5.03.2011

Not Too Late

1. It is an unusually cold and stormy winter day for San Diego and I am standing in the freezing cold rain sweating profusely. Under my waterproof raincoat, it feels like my body is trapped inside a greenhouse in the middle of summer. My heart is beating so hard I can feel it through my whole body. Under my umbrella, the rain falls around me as I wait for the shuttle to take me home. I had walked a from my class, a mere 100 yards away and yet my body felt like it had just completed a marathon.

Over the next few weeks, I started to notice more and more symptoms that I simply attributed to just having come back from studying abroad in Sweden. I would tell myself, that I was sweating because I was used to colder weather in Sweden, I was out of shape because I had not exercised much when I was abroad, I was tired and forgetful because I was stressed out, etc, the list went on. Unexplainable hand tremors eventually prevented me from volunteering as a dental assistant at UCSD’s Pre-dental student run free clinics and began to fall behind in school. As obvious as it may seem in retrospect, that something was not right, I continued to tell myself everything was fine.

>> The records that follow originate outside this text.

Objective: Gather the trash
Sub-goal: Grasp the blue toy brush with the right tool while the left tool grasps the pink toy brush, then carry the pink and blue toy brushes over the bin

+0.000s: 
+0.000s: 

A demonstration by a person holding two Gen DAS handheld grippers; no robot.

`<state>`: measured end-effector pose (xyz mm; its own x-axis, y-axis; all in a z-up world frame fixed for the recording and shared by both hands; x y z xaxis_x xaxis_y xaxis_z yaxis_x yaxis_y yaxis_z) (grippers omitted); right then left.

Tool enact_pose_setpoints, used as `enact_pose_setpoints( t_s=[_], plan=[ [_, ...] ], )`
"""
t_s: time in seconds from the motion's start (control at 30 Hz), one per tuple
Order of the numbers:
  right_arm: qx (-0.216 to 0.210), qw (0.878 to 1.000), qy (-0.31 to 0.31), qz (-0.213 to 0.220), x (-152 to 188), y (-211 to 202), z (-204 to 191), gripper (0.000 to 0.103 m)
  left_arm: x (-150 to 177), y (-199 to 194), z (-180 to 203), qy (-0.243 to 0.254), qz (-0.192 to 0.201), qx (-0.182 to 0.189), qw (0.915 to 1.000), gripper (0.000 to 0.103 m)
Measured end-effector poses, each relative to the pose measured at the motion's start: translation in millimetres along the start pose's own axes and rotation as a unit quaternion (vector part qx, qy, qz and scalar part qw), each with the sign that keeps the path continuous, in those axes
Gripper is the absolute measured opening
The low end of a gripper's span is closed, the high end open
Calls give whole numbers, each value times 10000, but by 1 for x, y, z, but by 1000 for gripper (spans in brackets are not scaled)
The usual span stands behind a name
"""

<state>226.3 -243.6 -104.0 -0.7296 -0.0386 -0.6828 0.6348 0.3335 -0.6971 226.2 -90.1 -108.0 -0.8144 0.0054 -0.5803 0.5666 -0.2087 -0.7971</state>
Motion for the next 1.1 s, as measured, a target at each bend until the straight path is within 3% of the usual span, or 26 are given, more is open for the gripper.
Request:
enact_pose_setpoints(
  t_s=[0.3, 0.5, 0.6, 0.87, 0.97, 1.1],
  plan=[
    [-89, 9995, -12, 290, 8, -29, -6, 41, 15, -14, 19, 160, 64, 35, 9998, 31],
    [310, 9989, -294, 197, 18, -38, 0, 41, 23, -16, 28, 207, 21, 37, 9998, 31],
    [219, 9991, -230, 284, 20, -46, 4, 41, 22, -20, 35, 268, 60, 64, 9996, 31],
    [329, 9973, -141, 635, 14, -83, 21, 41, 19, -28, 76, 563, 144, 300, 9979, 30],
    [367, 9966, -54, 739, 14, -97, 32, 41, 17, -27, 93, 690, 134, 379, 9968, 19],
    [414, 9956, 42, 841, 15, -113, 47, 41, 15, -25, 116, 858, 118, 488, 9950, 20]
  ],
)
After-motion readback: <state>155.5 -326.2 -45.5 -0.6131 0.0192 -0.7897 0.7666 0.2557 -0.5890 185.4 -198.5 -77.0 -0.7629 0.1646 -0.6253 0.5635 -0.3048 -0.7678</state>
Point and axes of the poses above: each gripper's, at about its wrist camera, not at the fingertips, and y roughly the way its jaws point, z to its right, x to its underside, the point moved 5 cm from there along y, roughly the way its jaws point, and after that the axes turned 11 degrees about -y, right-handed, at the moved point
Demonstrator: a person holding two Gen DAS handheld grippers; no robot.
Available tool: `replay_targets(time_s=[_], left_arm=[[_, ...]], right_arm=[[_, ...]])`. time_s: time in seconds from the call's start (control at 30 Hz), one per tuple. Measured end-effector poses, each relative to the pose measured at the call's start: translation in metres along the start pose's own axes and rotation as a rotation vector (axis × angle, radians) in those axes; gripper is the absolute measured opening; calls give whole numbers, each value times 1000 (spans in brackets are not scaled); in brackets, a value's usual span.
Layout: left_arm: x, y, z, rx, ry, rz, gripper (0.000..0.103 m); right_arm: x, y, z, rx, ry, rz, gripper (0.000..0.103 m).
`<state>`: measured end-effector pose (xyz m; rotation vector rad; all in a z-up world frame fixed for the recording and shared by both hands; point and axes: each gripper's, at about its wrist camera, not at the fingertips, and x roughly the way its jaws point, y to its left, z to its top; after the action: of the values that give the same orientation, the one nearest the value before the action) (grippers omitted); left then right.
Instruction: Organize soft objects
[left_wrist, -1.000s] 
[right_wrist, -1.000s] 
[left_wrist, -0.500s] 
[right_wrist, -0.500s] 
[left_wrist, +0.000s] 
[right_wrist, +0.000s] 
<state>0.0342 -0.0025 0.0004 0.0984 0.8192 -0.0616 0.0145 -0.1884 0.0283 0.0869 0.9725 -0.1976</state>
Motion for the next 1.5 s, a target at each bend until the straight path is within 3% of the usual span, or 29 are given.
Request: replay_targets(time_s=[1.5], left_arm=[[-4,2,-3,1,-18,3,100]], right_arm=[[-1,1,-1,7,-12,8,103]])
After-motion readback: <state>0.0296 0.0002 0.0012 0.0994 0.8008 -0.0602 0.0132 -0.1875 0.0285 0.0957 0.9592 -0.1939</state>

Everything changed one weekend when I flew home to visit my family. At the airport my mother was taken aback by my apparent obvious change in appearance and demeanor. Even with her concern, I continued to brush it off, saying I was fine. That evening, as an old episode of “Friends” played out across the screen of our TV, I settled down on our couch with my mother to relax. Leaning my head back I heard her gasp, “What is wrong with you neck?!” My hand immediately flew to my neck, and as I gulped down my breath, I felt the literal lump protruding from my throat.



2. My eyes flew open as I was jolted awake by the sound of a gurgled cough. As I came to, my eyes met the angry glare of my father sitting across from me. I glanced down apologetically and mumbled a “sorry” through my facemask. Had I really just fallen asleep holding the suction straw in the patient’s mouth? Yes, yes I did. But could you really blame me?

Summer is supposed to be a time for students to be carefree. I wanted to be lying on the deck next to a cool glistening pool, soaking up the sun’s radiating beams. Quite on the contrary, my father enlisted me to assist him at his dental office, 5 days a week, for the next month. This meant waking up at 6 am and sitting in the Bay Bridge commute traffic. It meant sitting under blaring fluorescent overhead lights for 9 hours listening to San Francisco’s local “smooth jazz” station hunched over patients. Instead of the smell of sunscreen and chlorine, my days were filled with the smell of cleaning solution and minty toothpaste. My hand dried out more and more with each new pair of powdered latex gloves I put on and all I could think about was the smell of a cool ocean breeze and I inhaled the stale moist air from within my facemask. This was the price I had to pay in order to save up some money before college.

I told myself that over and over again as I forced my eyelids open, concentrating on avoiding eye contact with my father and the slightly disgusting task of suctioning saliva from the patient’s mouth.